[Start of section]

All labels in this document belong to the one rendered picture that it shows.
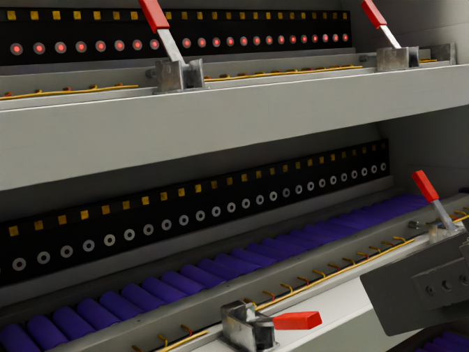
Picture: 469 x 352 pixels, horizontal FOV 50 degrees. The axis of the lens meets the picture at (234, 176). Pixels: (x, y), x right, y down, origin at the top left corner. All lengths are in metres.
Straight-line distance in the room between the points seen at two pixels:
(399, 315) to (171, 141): 0.19
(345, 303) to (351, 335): 0.03
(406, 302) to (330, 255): 0.26
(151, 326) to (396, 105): 0.31
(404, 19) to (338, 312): 0.46
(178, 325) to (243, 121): 0.16
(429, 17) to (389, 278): 0.54
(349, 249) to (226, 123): 0.20
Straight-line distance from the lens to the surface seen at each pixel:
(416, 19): 0.75
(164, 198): 0.51
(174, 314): 0.39
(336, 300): 0.45
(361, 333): 0.43
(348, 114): 0.47
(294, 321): 0.32
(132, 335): 0.38
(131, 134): 0.34
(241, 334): 0.37
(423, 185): 0.56
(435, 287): 0.21
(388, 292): 0.24
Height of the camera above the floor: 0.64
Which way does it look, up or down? 4 degrees up
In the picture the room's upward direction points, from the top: 15 degrees counter-clockwise

[End of section]

* To do
Everything above from the line with "(404, 19) to (338, 312): 0.46" to the line with "Which way does", both included, must be repeated exactly, and nothing outside that range.

* Reply to the exercise
(404, 19) to (338, 312): 0.46
(178, 325) to (243, 121): 0.16
(429, 17) to (389, 278): 0.54
(349, 249) to (226, 123): 0.20
Straight-line distance from the lens to the surface seen at each pixel:
(416, 19): 0.75
(164, 198): 0.51
(174, 314): 0.39
(336, 300): 0.45
(361, 333): 0.43
(348, 114): 0.47
(294, 321): 0.32
(132, 335): 0.38
(131, 134): 0.34
(241, 334): 0.37
(423, 185): 0.56
(435, 287): 0.21
(388, 292): 0.24
Height of the camera above the floor: 0.64
Which way does it look, up or down? 4 degrees up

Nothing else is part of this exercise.